On Thursday, May 18, the Assembly Judiciary Committee is holding a hearing on A4173. The bill, which is being sponsored by Asw. Marlene Caride (D-Ridgefield), would prohibit employers and employees from agreeing by contract to arbitrate any employment disputes, all under the guise of codifying a couple of New Jersey Supreme Court rulings.
Although the bill does not mention arbitration by name, it forbids employers from even offering contracts that include many characteristics of arbitration agreements.
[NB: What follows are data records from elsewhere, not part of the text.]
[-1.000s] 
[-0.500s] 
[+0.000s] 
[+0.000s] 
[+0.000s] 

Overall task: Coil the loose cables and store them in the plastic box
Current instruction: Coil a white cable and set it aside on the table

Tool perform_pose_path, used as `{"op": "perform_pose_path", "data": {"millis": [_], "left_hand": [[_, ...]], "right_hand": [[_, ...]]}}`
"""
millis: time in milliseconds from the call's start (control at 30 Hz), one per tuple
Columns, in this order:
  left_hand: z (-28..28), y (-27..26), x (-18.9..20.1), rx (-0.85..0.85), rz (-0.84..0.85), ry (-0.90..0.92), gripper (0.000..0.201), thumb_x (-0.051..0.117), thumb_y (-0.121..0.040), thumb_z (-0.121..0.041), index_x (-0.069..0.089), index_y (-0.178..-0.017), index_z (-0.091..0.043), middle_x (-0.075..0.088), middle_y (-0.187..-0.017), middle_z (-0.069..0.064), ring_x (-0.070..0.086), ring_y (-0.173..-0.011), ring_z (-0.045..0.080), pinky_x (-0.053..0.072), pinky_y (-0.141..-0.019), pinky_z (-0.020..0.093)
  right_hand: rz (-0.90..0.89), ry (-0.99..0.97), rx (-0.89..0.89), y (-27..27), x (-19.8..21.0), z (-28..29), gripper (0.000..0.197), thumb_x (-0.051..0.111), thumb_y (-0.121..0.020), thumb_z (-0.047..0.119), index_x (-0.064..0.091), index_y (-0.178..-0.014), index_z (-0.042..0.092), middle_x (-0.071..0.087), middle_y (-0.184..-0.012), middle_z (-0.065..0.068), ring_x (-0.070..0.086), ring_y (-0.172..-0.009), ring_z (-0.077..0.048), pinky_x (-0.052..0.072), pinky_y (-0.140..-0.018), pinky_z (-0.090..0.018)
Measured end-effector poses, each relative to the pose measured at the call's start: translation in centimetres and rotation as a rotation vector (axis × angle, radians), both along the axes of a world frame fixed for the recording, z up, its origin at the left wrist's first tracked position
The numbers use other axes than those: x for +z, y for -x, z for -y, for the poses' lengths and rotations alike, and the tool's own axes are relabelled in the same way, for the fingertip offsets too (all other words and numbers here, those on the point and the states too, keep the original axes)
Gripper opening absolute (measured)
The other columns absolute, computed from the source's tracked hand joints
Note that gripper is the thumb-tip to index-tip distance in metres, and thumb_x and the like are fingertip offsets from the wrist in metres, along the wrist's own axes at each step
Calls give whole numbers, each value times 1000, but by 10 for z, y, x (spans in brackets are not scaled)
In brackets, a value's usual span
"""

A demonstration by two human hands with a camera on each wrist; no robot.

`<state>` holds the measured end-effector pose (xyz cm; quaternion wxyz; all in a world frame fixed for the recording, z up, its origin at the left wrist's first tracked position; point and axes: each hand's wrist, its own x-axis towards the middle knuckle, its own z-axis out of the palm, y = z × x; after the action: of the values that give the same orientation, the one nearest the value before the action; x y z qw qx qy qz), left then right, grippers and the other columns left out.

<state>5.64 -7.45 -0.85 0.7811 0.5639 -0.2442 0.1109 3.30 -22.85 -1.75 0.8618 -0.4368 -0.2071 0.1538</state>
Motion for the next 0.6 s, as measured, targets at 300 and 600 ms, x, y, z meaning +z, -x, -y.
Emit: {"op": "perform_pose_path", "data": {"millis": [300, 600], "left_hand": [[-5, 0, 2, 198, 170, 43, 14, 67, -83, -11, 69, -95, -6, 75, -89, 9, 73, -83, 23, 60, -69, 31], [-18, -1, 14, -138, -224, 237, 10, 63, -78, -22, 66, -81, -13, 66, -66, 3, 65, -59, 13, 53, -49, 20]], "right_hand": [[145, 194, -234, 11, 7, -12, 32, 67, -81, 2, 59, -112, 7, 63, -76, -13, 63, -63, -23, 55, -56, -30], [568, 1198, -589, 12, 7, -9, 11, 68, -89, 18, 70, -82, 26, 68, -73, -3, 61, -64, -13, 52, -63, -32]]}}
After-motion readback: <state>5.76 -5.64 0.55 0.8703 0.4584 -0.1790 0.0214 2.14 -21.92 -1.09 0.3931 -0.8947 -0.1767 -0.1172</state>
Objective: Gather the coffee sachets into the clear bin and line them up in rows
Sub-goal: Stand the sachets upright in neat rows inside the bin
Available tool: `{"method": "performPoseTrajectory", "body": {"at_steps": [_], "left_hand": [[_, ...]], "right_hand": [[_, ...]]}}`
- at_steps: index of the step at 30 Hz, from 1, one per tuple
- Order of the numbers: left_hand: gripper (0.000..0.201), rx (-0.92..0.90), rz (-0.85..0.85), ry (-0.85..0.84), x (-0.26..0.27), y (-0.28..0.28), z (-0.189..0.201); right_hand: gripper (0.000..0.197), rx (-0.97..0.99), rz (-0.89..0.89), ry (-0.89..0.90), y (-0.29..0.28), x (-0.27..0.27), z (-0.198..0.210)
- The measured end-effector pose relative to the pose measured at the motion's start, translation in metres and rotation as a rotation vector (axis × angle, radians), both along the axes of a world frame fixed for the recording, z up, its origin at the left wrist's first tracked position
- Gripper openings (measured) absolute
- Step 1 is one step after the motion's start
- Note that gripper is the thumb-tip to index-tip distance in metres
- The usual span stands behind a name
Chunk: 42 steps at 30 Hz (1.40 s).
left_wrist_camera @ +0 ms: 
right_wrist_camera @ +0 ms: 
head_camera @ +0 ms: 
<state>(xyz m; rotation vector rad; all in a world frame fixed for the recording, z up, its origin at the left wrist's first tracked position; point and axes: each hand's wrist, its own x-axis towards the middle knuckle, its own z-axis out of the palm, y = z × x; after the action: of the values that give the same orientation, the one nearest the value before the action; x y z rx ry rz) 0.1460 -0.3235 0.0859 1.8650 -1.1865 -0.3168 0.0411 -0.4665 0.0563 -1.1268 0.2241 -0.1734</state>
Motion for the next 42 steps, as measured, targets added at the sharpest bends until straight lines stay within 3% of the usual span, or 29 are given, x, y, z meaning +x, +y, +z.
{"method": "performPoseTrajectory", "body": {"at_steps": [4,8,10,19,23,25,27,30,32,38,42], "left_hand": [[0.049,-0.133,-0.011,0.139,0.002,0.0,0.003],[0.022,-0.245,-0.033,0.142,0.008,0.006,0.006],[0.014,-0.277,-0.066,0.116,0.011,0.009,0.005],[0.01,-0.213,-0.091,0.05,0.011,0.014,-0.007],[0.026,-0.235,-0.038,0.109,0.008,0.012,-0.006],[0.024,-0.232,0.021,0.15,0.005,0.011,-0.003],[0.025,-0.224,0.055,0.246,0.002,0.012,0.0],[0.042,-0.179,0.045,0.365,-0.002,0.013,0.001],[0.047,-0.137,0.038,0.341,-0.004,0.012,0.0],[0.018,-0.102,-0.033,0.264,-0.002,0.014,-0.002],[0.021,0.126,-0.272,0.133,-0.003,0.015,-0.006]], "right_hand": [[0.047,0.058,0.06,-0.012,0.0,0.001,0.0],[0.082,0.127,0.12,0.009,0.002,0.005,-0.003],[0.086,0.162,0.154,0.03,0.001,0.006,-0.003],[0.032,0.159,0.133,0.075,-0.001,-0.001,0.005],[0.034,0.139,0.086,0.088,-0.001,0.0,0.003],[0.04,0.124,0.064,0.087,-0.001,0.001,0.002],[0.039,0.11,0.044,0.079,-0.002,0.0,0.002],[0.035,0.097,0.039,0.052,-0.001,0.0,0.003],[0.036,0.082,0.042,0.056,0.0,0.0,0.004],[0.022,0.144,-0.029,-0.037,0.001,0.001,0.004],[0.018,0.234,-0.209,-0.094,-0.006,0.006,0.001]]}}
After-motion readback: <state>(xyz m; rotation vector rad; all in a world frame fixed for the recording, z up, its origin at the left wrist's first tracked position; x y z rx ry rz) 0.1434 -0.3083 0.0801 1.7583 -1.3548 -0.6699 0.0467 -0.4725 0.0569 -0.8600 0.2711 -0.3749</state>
While this change may skate by under the dubious arbitration doctrine adopted by the New Jersey Supreme Court, it is in direct conflict with federal law and United States Supreme Court doctrine. It would clearly be barred by yesterday’s Supreme Court decision in Kindred Nursing Centers v. Clark.
Writing for a 7-1 majority, Justice Kagan noted that rules that hinge on a “primary characteristic” of an arbitration agreement, such as a trial by jury, fail to “put arbitration agreements on an equal plane with other contracts,” and therefore violate the Federal Arbitration Act, even if those rules are not limited to arbitration but also apply to “some other contracts implicating ‘fundamental’ constitutional rights.”
We are urging the Assembly Judiciary Committee to hold the bill.